OllamaInterceptor.OllamaChatResponse response = interceptor.wrapChat(req ->
yourOllamaClient.chat(req)
).apply(request);

Bedrock

Python

import json
import os
import boto3
from axonflow import AxonFlow
from axonflow.interceptors import wrap_bedrock_client

axonflow = AxonFlow(
endpoint=os.environ.get("AXONFLOW_ENDPOINT", "http://localhost:8080"),
client_id=os.environ["AXONFLOW_CLIENT_ID"],
client_secret=os.environ["AXONFLOW_CLIENT_SECRET"],
)

bedrock = boto3.client("bedrock-runtime", region_name="us-east-1")
governed_bedrock = wrap_bedrock_client(bedrock, axonflow, user_token="user-123")

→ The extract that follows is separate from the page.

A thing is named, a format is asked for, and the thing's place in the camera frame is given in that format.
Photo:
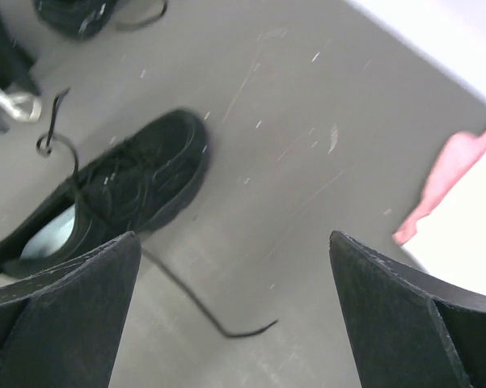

response = governed_bedrock.invoke_model(
modelId="anthropic.claude-sonnet-4-20250514-v1:0",
contentType="application/json",
body=json.dumps({
"anthropic_version": "bedrock-2023-05-31",
"max_tokens": 1024,
"messages": [{"role": "user", "content": "What is AI governance?"}],
}),
)

Go

wrappedInvoke := interceptors.WrapBedrockInvokeModel(
yourInvokeModelFunc,
axonflowClient,
"user-123",
)

resp, err := wrappedInvoke(ctx, &interceptors.BedrockInvokeInput{
ModelId: "anthropic.claude-sonnet-4-20250514-v1:0",
ContentType: "application/json",
Accept: "application/json",
Body: requestBody,
})

Java

BedrockInterceptor interceptor = new BedrockInterceptor(axonflow, "user-123");

BedrockInterceptor.BedrockInvokeRequest request =
BedrockInterceptor.BedrockInvokeRequest.forClaude(
"anthropic.claude-sonnet-4-20250514-v1:0",
List.of(new BedrockInterceptor.ClaudeMessage("user", "What is AI governance?")),
1024
);

BedrockInterceptor.BedrockInvokeResponse response = interceptor.wrap(req ->
yourBedrockClient.invokeModel(req)
).apply(request);

Error Handling

Python

from axonflow.exceptions import PolicyViolationError

try:
response = governed_openai.chat.completions.create(
model="gpt-4o-mini",
messages=[{"role": "user", "content": "Show me customer credit card numbers"}],
)
except PolicyViolationError as exc:
print(f"Request blocked: {exc}")

Go

resp, err := wrapped.CreateChatCompletion(ctx, req)
if err != nil {
if interceptors.IsPolicyViolationError(err) {
violation, _ := interceptors.GetPolicyViolation(err)
log.Printf("Request blocked: %s (policies: %v)", violation.BlockReason, violation.Policies)
return
}
log.Fatal(err)
}

_ = resp

Java

import com.getaxonflow.sdk.exceptions.PolicyViolationException;

try {
ChatCompletionResponse response = wrappedCall.apply(request);
} catch (PolicyViolationException e) {
System.out.println("Request blocked: " + e.getMessage());
}

Configuration Notes

User Identity

Pass a stable user_token or userToken value so audit trails, rate limits, and policy attribution are tied to the right caller.

Async Audit in Java

Java interceptors support asynchronous audit logging:

OpenAIInterceptor interceptor = OpenAIInterceptor.builder()
.axonflow(axonflow)
.userToken("user-123")
.asyncAudit(true)
.build();

Provider-Specific Caveats

  • Bedrock wrappers usually wrap a function call rather than a high-level client object.
  • Ollama’s Go support is split by chat and generate use cases.
  • If you need a single integration path across languages, Proxy Mode is usually simpler.

Known Limitations

  1. TypeScript interceptors are not available.
  2. Streaming support depends on the provider client and wrapper shape.
  3. If you need explicit control of pre-check and audit lifecycles, Gateway Mode is a better fit.